Stored pollen, it seems, it very attractive to the same insects that like milled flour, but which are not equipped to deal with whole unground seed grains. So sometimes it is not just the
precise nutrient content of the foodstuff that is important, but its size, shape, consistency and granularity. And the migration of insects from bees’ or wasps’ nests into human houses
is not necessarily one way. These nests are ubiquitous in the landscape, although they may often be hidden or unnoticed. Thus there is always the possibility that despite the most vigorous actions
by householders, shopkeepers and granary managers, the nests form a constantly renewing background reservoir for stored-product pests, from which new infestation into our homes can occur at any
time.
It’s at this point that the reader might remember the harvester ants of Aristotle, Pliny and all the other Ancient Greek and Roman writers, and wonder whether their nests, too, might be
natural reservoirs for some of our granary pests, even though, as we discovered earlier, the grain weevil has never been found in any ants’ nest. It appears that this is not the case, and the
reason for this is that ants are better housekeepers than most bees and wasps.

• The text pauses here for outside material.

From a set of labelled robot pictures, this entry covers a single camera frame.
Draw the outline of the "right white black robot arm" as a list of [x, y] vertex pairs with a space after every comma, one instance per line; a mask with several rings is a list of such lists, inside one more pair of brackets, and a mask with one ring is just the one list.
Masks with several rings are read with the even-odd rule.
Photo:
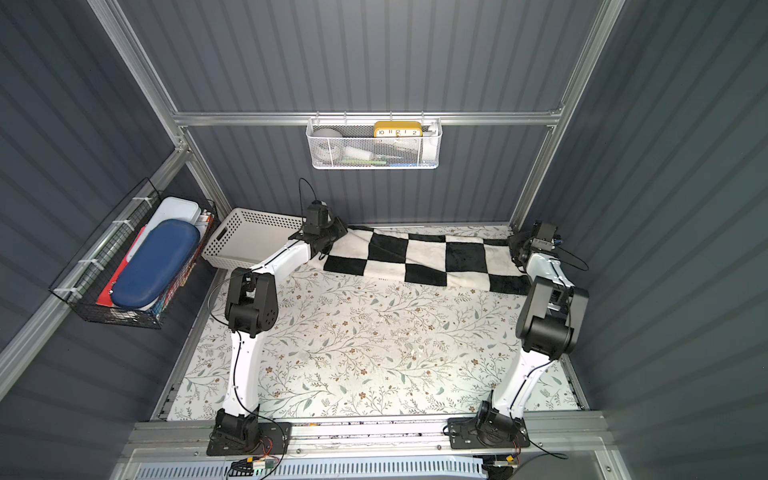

Apart from the nests of honeybees, most bees’ and wasps’ nests are short lived; they are started, constructed, stocked and used for just one year. Then they are abandoned. One of the
usual processes involves mated females (queens) surviving the winter, but everything else, all the workers (sterile females) and males, dying off. A queen then starts a new nest afresh the
following spring. Alternatively the nest-building female dies after she has finished construction, but her brood of new males and females emerges the following year; even so
the ancestral nest may not be used again, or not for long. It is the ageing or abandoned old bees’ and wasps’ nests, still with some food stores no doubt, which provide the original
homes and the ongoing reservoirs for the various broad-palate scavenger species that may or may not go on to become human food pests.
Ants are different. Their nests, like those of honeybees, are long lived, existing for years or centuries even. As individuals die they are replaced by a new brood, and even the sometimes single
egg-laying and controlling queen is replaced if she dies. The colony continues in the same nest; ant hills, for instance, may be the result of decades of work, and the complex network of
subterranean corridors and galleries may extend many metres underground. Ants’ nests are home to plenty of scavenger species (mainly beetles), but these are now highly specialised, to trick
their aggressive host ants using devious scent and tactile mechanisms. These are no longer the generalist feeders that can easily switch to human food if given half a chance. Indeed, many of them
only occur in the nests of ants, and perhaps in the nests of only one particular species of ant, with which they have been mutually co-evolving for millions of years. They have swapped general
scavenging breadth with narrow niche security.
In such a large and complex community as an ants’ nest, generalist scavengers could soon reach pest status themselves, overrunning or at least greatly inconveniencing the hosts. For this
reason ants (and honeybees) have evolved very good systems of nest hygiene. They constantly patrol the deepest reaches of the colony, clearing out debris (including their own dead), controlling the
internal nest climate through air conditioning, preventing fungal and mould growth, removing stored seeds that accidentally begin to germinate, repelling interlopers and generally defending the
nest to the death. We could, as Aesop was so eager to point out, learn a lot from ants.